## [TASK INSTRUCTIONS]
Copy out, exactly as given, every line from the line with "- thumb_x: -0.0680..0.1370" to the end of the listing, both of those lines included.

## [COLLECTED MATERIAL]

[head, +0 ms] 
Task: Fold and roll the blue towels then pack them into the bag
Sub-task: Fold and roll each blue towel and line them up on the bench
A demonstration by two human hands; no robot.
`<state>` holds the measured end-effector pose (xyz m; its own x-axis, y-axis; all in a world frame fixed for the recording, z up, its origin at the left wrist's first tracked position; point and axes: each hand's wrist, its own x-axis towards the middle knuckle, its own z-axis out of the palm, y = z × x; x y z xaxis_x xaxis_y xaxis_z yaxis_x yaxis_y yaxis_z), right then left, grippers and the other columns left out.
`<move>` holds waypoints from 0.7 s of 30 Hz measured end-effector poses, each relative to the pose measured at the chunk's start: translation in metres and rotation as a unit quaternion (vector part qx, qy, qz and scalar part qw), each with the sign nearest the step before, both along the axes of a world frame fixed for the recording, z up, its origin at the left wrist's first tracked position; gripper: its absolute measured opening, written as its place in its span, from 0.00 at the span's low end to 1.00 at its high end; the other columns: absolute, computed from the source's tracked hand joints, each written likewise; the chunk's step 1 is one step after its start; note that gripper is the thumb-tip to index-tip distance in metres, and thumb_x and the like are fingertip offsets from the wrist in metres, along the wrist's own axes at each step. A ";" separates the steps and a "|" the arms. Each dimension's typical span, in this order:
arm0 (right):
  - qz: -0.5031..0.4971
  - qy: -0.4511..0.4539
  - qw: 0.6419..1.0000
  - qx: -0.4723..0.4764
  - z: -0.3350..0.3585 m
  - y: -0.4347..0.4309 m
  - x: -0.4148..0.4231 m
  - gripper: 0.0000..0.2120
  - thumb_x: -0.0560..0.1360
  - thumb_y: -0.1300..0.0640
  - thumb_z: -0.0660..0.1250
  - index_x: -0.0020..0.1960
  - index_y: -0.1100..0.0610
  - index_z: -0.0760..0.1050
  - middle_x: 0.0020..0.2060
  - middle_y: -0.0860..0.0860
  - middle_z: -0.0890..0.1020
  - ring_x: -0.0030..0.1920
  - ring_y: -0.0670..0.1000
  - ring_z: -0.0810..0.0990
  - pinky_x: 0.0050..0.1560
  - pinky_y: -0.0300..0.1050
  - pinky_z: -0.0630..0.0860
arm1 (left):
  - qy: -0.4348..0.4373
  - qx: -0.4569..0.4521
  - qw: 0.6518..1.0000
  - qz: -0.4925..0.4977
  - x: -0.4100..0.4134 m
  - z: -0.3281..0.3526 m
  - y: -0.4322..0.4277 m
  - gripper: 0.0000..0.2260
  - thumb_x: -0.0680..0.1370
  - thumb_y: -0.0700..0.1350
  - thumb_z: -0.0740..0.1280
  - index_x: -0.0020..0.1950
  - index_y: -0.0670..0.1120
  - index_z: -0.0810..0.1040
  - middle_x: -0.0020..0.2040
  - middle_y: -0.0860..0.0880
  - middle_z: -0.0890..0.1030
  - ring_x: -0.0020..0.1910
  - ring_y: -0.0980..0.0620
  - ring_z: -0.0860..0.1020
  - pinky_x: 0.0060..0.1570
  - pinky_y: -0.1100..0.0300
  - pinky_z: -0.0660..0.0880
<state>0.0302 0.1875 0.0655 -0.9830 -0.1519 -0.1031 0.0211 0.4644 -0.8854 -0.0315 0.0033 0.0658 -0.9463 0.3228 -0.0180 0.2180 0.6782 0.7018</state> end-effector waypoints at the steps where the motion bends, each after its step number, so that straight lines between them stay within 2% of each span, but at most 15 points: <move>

## [ANSWER TO THIS TASK]
  - thumb_x: -0.0680..0.1370
  - thumb_y: -0.0700..0.1350
  - thumb_z: -0.0740..0.1280
  - index_x: -0.0020..0.1950
  - index_y: -0.0670..0.1120
  - index_z: -0.0810..0.1040
  - middle_x: -0.0020..0.2040
  - middle_y: -0.0860..0.0880
  - middle_z: -0.0890..0.1030
  - ring_x: -0.0020..0.1910
  - ring_y: -0.0980..0.0620
  - ring_z: -0.0860..0.1020
  - pinky_x: 0.0060..0.1570
  - pinky_y: -0.1100..0.0300
  - pinky_z: -0.0660..0.0880
<state>0.0302 0.1875 0.0655 -0.9830 -0.1519 -0.1031 0.0211 0.4644 -0.8854 -0.0315 0.0033 0.0658 -0.9463 0.3228 -0.0180 0.2180 0.6782 0.7018</state> end-effector waypoints at the steps where the motion bends, each after its step number, so that straight lines between them stay within 2% of each span, but at most 15 points: <move>

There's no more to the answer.